Christians have historically been fixated on the end of the world. The reasons are more complex than they appear.
By Laura Ortberg Turner
Viktor Vasnetsov’s Four Horsemen of the Apocalypse, 1887. (Photo: Wikimedia Commons)
The world did not come to an end on September 6, 1994. Nor on May 21, 2011, or October 21 of that same year, though Harold Camping had said in each case that it would. As I sit typing in the year 2016, the world is still rotating on its axis, spinning 19 miles per second around the sun.
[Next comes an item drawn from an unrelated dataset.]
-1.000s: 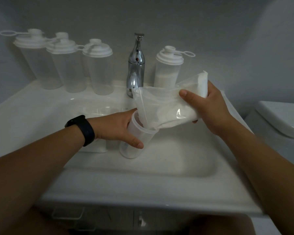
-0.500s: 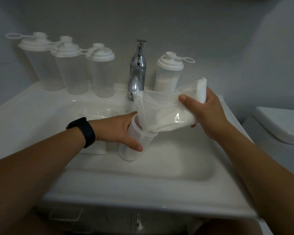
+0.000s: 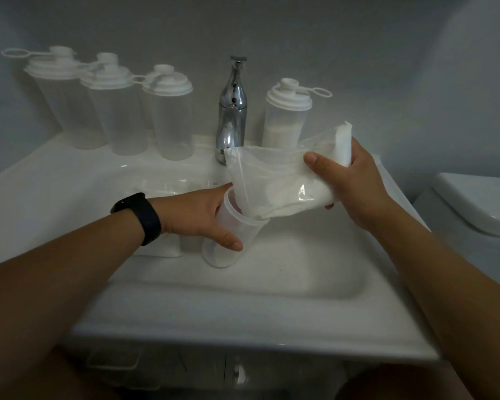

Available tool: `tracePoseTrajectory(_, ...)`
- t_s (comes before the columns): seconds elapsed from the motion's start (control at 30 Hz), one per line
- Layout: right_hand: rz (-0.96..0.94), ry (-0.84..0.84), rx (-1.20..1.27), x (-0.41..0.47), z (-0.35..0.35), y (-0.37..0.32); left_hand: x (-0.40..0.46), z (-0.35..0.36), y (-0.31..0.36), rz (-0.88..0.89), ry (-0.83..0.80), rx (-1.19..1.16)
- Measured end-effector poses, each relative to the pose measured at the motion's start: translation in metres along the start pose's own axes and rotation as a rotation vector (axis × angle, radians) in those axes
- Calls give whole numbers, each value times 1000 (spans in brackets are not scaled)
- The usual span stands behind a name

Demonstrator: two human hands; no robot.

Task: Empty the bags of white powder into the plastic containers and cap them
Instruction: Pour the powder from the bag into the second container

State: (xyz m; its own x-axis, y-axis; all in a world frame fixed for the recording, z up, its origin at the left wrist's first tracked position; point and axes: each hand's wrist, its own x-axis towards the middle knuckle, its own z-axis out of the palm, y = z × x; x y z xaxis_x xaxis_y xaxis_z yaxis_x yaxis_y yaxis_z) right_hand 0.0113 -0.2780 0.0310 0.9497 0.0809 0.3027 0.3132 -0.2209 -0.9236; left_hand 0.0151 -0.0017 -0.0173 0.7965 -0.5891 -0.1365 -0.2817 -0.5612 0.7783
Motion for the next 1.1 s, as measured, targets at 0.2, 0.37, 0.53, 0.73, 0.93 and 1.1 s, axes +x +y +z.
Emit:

Like so many Christians who came before him, Camping was possessed by the idea of predicting the end of the world, and talked ceaselessly about it on his radio show at Family Radio Network, of which he was president. Listeners contributed to what became a $100 million campaign to convince the world of the May 21 judgment day (known in Christian theology as the Rapture), when Jesus would take all his believers to heaven. Like many would-be prophets, Camping moved the target each time he was wrong. After the October 2011 date passed, he just let it go. Even prophets can get confused.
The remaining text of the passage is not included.